Citigroup should heed say on pay vote
Many of us thought that if a fair vote by shareholders on executive pay were ever allowed, a number of CEO pay proposals would be voted down. Last year, the Dodd-Frank Wall Street Reform Act made such votes mandatory for publicly traded corporations.
Last week, Citigroup shareholders voted against the board proposal for a $15 million pay package for their CEO. The vote is not binding, but you could feel the tremors throughout the executive suites on Wall Street. The Citigroup vote may be the first step in a long-overdue reversal of the erosion of shareholder rights that has been going on for the past few decades.
Most working people understand that they are held accountable if they don’t do their jobs well. They don’t get raises. If they continue to perform badly, they get fired. That’s true of elected officials, too. Our president and members of Congress will be held accountable by voters this November.
So how have so many corporate executives been able to avoid being held accountable?
Back in the 1960s, when I was in business school, we believed one of the things that made America different was that we used democratic principles throughout our society, including our corporations.
A major rationale for the corporate entity was to provide a way for innovative ideas to be funded by the sale of stock to the general public. The resulting capital was to be used to test whether the ideas would survive in the crucible of the marketplace. If they did, the shareholders who funded the venture would act like voters and maintain real control of the corporation. They would select a board of directors whose job would be to oversee a business run by managers that would report to them. The ultimate decision-making power always resided in a majority vote of the shareholders.
Somewhere along the line, in part because of some new laws and court decisions, in part because of shareholder inertia and the complexity of running a large corporation, all of that changed. In many cases, the managers who were supposed to work for the board of directors began to handpick the people who sat on their boards. Those friendly boards were less likely to question management decisions.
Not only do CEOs have a major say about who is on their boards, but they also influence the choice of board members who sit on the compensation committees that decide how much they should be paid. No wonder then, that in 2011, the average chief executive of one of 300 of the S&P 500 companies that filed annual proxy reports was paid $12.9 million, almost 400 times the pay of the average American. Worse, many of them got raises even though sales, profits, and/or share prices were down.

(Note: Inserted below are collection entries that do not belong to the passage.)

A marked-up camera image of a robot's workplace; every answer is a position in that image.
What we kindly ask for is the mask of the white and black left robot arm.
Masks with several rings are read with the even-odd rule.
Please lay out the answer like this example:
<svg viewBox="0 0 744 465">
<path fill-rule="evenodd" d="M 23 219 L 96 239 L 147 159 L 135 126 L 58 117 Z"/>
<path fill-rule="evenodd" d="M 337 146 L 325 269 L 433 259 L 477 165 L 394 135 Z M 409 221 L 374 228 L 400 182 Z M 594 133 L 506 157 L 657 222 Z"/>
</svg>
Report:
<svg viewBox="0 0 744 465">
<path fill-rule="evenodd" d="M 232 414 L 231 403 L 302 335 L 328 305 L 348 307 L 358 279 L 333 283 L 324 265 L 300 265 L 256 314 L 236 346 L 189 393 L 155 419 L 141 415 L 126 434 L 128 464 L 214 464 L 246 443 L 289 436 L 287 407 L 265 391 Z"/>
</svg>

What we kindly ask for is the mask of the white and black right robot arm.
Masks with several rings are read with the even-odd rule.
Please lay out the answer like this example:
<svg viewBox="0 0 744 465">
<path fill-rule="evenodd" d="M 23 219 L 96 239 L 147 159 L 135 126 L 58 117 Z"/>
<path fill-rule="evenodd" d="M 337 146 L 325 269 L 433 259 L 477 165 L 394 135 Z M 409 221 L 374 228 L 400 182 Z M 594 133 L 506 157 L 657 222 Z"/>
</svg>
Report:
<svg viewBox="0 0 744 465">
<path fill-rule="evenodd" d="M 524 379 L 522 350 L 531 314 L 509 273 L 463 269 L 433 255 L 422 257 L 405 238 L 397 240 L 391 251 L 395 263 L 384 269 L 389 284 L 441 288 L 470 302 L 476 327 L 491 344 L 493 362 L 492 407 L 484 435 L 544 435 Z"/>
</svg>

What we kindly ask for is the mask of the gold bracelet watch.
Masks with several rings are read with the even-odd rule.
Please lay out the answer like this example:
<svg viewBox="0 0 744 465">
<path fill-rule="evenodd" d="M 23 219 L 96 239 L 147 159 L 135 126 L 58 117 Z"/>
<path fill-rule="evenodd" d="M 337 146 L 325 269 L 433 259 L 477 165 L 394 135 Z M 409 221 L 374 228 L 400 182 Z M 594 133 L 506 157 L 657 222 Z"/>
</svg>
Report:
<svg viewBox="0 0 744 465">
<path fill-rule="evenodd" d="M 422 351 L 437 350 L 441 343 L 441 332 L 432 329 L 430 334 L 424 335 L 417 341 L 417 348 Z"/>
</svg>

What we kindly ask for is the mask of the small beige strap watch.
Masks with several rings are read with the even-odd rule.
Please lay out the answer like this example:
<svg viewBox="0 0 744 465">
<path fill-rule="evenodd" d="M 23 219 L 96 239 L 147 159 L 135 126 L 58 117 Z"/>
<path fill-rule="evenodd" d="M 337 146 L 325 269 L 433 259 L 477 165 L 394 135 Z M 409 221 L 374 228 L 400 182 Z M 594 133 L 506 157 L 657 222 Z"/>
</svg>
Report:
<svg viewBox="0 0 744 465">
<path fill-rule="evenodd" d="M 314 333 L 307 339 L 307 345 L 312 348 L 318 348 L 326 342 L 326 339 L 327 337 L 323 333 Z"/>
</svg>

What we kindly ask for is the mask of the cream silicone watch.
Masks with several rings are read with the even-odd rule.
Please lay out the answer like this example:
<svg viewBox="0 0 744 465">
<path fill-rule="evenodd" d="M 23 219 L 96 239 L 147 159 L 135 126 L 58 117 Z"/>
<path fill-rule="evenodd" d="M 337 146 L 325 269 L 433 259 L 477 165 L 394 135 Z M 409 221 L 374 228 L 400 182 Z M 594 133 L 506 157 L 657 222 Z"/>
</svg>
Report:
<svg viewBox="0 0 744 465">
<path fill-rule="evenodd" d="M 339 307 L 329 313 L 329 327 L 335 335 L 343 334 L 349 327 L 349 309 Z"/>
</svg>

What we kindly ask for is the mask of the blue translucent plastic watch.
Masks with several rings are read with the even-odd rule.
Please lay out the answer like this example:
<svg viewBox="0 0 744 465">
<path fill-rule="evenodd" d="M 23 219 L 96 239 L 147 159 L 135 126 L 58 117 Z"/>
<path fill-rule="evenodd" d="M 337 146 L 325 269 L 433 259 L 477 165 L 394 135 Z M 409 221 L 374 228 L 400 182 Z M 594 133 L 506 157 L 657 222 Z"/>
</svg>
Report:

In the case of Citigroup, shareholders had seen the value of their shares fall by 80 percent since the financial crisis. Many of them, no doubt, had either lost their jobs in the meanwhile or were working overtime to make the same amount they had made in 2008.
And this guy who had lost four-fifths of their money was getting a raise?
Back when Dodd-Frank was passed, many who opposed real shareholder involvement in corporate governance were not worried. They made sure that the mandatory shareholder votes on executive pay would not be binding. Even if shareholders worked their way through the complex labyrinth of corporate proxy voting and voted no, the corporate board could disregard their vote and give the CEO the pay increase anyway.
Well, we’ll see. Citigroup’s board members are obviously considering their options. Can they ignore such a shareholder vote?
I doubt it. After years of not having to worry much about what their shareholders thought, the Citigroup vote was a wake up call for every corporate board of directors. It will be tough for them to go back to business as usual. Mike Mayo, an analyst with Credit Agricole Securities, agrees. He believes the Citigroup vote “is a milestone for corporate America.”
Let’s hope so. To maintain fairness and international competitiveness, accountability and democracy must be reinstated in the boardroom.